Dataset items:
◆ ◆ ◆ ◆ ◆ ◆ ◆
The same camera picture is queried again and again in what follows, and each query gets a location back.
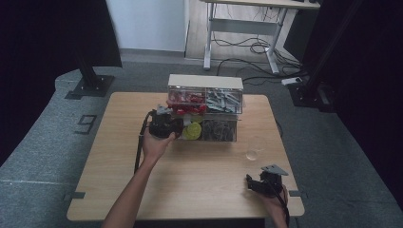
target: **gray carpet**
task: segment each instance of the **gray carpet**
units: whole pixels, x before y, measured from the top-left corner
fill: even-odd
[[[215,75],[216,69],[131,62],[124,62],[123,69],[96,67],[98,74],[113,75],[115,81],[104,98],[81,100],[65,99],[80,80],[79,71],[60,76],[41,117],[0,168],[0,227],[99,227],[101,222],[71,222],[66,214],[68,196],[80,179],[110,94],[166,92],[171,73]],[[237,70],[223,68],[221,76],[234,76]],[[245,69],[241,76],[258,74]],[[402,211],[336,114],[294,107],[281,84],[245,85],[244,92],[266,95],[281,125],[306,211],[292,218],[290,227],[403,226]],[[76,133],[86,129],[77,124],[83,115],[96,115],[87,135]],[[270,220],[266,227],[271,227]]]

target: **table top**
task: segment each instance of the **table top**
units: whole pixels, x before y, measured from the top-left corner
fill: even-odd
◆ ◆ ◆ ◆ ◆ ◆ ◆
Produce an exact copy of the records above, leaving out the pictures.

The same camera picture is queried again and again in what follows, and each query gets a location back.
target: **gray carpet**
task: segment each instance of the **gray carpet**
units: whole pixels, x before y, measured from the top-left corner
fill: even-odd
[[[215,75],[216,69],[131,62],[124,62],[123,69],[96,67],[98,74],[113,75],[115,81],[104,98],[81,100],[65,99],[80,80],[79,71],[60,76],[41,117],[0,168],[0,227],[99,227],[101,222],[71,222],[66,214],[68,196],[80,179],[110,94],[166,92],[171,73]],[[237,70],[223,68],[221,76],[234,76]],[[245,69],[241,76],[258,74]],[[402,211],[336,114],[294,107],[281,84],[245,85],[244,92],[266,95],[281,125],[306,211],[292,218],[290,227],[403,226]],[[76,133],[86,129],[77,124],[83,115],[96,115],[87,135]],[[270,220],[266,227],[271,227]]]

target: **table top**
task: segment each instance of the **table top**
units: whole pixels, x before y, measured from the top-left corner
fill: even-odd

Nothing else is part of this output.